### Task
All lines in the data that hold the word "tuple" need copying.

Records supplied START

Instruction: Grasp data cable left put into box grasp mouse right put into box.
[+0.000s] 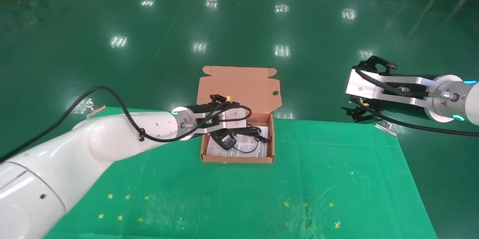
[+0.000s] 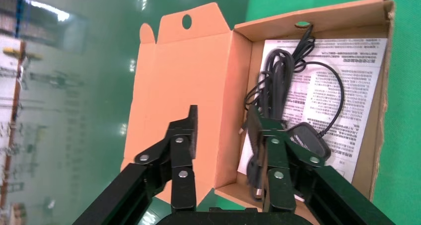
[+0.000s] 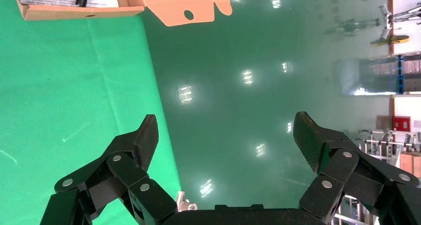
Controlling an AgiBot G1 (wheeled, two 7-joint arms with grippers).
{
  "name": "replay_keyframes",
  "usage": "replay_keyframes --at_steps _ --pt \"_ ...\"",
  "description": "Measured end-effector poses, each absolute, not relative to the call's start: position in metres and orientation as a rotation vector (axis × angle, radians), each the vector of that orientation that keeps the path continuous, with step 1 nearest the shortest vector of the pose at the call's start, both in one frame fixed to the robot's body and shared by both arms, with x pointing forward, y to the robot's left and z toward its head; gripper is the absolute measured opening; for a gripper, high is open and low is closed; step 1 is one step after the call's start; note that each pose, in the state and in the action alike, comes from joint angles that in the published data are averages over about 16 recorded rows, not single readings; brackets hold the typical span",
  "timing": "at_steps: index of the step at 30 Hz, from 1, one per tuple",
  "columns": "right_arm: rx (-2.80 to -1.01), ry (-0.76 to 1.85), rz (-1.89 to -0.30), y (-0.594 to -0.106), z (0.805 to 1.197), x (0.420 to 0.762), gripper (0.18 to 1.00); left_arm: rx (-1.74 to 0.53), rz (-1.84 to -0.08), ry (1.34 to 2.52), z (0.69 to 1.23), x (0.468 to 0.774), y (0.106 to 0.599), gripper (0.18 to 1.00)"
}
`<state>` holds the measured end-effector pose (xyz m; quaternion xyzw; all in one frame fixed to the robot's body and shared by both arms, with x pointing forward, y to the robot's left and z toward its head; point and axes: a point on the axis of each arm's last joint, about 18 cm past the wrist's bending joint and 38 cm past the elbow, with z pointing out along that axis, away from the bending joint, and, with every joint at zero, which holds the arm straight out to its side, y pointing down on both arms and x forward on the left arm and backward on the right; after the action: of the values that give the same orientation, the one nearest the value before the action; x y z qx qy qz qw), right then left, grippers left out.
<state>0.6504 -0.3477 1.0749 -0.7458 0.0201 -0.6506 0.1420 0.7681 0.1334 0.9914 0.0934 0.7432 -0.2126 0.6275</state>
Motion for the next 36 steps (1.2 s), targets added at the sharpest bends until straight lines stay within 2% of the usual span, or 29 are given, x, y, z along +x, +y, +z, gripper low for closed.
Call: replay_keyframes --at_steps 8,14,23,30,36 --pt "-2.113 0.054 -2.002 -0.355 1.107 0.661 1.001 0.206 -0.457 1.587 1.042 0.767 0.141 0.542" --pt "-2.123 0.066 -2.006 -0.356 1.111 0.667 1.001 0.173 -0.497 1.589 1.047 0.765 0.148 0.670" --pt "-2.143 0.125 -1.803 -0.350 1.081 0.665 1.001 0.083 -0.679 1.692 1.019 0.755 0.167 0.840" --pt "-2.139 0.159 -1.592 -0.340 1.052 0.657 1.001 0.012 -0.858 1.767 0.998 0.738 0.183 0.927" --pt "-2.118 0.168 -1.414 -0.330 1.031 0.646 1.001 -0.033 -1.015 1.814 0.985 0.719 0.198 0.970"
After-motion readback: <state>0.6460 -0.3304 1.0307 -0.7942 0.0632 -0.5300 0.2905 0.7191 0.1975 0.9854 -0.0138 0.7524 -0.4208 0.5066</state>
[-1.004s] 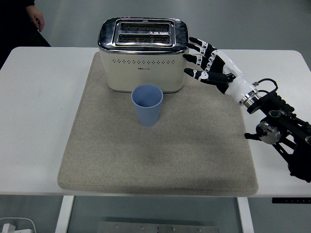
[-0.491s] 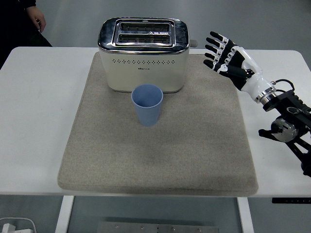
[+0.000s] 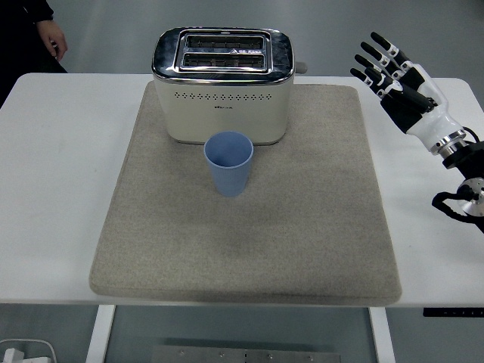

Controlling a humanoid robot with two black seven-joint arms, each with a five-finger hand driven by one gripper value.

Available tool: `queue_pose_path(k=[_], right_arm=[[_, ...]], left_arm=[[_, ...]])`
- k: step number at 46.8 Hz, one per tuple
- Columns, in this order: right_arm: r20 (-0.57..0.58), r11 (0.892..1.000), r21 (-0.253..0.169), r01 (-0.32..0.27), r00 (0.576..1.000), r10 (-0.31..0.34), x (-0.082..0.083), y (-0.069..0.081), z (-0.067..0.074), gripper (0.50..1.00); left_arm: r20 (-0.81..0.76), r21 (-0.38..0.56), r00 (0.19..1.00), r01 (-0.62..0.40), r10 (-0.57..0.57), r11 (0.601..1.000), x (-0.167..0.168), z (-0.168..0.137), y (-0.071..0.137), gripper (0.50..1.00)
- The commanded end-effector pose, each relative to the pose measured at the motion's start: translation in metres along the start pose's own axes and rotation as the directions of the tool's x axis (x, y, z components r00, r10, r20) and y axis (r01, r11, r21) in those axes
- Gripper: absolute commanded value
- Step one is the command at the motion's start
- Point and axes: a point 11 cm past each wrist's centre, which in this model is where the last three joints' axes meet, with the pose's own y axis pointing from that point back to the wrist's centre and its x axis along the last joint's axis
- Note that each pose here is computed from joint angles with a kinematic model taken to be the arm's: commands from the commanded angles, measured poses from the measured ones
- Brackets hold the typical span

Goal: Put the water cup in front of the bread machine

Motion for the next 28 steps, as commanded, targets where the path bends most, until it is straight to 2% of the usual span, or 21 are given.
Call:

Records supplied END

### Answer to the exercise
  "timing": "at_steps: index of the step at 30 Hz, from 1, one per tuple",
- k: step number at 46.8 Hz, one per tuple

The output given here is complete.